Take the material below and reproduce, word for word, only the lines from the line with "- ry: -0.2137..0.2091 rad" through the line with "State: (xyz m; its".
= = =
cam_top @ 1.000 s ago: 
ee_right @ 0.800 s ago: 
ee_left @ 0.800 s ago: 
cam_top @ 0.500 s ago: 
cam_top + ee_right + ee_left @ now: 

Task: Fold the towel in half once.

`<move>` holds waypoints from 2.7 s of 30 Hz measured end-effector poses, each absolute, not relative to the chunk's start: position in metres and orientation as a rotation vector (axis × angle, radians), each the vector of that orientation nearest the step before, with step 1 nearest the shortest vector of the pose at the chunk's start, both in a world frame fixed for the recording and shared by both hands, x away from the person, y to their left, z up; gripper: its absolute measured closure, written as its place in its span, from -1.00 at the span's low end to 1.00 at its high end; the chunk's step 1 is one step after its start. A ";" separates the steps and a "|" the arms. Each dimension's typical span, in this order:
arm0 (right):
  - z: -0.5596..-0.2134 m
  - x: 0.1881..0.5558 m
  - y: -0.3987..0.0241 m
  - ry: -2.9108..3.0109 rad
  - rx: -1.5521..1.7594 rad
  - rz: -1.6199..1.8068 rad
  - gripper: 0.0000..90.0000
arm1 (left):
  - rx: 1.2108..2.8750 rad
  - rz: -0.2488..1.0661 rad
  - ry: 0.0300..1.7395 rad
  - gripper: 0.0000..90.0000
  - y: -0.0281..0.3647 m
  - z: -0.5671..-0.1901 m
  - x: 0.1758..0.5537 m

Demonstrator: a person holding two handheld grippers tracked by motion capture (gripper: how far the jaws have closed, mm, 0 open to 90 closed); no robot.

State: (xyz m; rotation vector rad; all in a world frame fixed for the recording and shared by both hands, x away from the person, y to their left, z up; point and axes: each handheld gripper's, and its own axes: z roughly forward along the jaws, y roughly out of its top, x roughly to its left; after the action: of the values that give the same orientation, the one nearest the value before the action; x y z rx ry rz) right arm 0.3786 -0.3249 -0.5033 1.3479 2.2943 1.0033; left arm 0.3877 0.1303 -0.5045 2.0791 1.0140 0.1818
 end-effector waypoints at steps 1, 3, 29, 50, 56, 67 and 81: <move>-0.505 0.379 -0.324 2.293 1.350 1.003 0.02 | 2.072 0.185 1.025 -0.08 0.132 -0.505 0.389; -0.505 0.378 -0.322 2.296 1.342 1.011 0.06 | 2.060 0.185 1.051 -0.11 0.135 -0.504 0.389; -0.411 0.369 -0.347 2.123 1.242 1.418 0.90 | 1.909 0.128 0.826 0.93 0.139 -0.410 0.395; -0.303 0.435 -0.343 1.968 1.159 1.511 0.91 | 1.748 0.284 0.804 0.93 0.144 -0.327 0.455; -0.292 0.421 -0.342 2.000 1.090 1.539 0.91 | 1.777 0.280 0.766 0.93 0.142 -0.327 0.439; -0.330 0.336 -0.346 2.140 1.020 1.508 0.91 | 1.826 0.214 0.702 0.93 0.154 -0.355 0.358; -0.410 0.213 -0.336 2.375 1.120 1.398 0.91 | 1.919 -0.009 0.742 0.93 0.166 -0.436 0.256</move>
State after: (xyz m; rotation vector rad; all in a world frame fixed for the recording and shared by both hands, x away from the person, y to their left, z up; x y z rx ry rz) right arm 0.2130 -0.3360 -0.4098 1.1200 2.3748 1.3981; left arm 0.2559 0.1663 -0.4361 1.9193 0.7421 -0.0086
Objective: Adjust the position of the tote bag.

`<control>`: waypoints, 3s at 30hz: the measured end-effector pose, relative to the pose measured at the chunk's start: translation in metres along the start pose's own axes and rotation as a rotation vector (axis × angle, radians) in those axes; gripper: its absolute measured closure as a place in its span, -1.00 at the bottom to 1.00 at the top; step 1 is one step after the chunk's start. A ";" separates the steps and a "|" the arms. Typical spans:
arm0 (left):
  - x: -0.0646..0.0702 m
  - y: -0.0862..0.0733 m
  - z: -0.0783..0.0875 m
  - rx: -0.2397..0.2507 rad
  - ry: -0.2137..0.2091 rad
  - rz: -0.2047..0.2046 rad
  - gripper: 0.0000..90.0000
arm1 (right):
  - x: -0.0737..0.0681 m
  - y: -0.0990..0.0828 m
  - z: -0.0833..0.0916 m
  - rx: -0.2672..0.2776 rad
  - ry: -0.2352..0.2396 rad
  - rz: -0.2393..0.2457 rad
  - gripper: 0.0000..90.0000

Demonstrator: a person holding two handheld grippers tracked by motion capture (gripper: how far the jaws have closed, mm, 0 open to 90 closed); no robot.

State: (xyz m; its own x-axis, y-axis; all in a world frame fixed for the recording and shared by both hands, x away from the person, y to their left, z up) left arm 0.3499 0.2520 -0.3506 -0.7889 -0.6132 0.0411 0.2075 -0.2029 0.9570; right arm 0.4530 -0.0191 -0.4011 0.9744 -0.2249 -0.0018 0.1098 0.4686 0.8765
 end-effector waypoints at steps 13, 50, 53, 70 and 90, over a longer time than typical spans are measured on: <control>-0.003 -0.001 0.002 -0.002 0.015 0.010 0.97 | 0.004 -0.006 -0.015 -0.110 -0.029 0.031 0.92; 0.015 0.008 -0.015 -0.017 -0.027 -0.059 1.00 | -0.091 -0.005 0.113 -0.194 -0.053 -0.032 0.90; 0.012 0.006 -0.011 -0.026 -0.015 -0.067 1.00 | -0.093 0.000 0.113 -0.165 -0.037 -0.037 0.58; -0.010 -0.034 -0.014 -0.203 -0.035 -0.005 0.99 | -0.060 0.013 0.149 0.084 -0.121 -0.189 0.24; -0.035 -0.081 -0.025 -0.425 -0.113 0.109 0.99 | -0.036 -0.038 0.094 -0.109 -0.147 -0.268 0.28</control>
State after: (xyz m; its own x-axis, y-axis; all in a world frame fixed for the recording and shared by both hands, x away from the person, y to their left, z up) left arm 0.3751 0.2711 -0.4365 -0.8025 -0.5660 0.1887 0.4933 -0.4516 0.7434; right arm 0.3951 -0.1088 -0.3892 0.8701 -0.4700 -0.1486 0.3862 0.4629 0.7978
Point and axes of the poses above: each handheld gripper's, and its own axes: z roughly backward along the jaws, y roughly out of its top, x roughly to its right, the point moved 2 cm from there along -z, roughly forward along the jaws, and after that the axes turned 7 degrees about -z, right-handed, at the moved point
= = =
- **Your response**:
  - ry: -0.2137..0.2091 rad
  - rz: -0.2047..0.2046 rad
  - gripper: 0.0000..90.0000
arm1 (right):
  - x: -0.0737..0.0681 m
  - y: -0.0990..0.0828 m
  - z: -0.0833..0.0916 m
  - rx: -0.2672..0.2776 rad
  - ry: -0.2352..0.2396 rad
  - rz: -0.2393..0.2457 rad
  - gripper: 0.0000..90.0000

Demonstrator: a person holding two handheld grippers tracked by motion capture (gripper: how far the jaws have closed, mm, 0 open to 90 closed); no robot.

State: (xyz m; its own x-axis, y-axis; all in a world frame fixed for the recording and shared by both hands, x away from the person, y to their left, z up) left arm 0.3499 0.2520 -0.3506 -0.7889 -0.6132 0.0411 0.2075 -0.2029 0.9570; right arm 0.4530 -0.0191 -0.4011 0.9744 -0.2249 -0.0018 0.1098 0.4686 0.8765

This output has been given in full.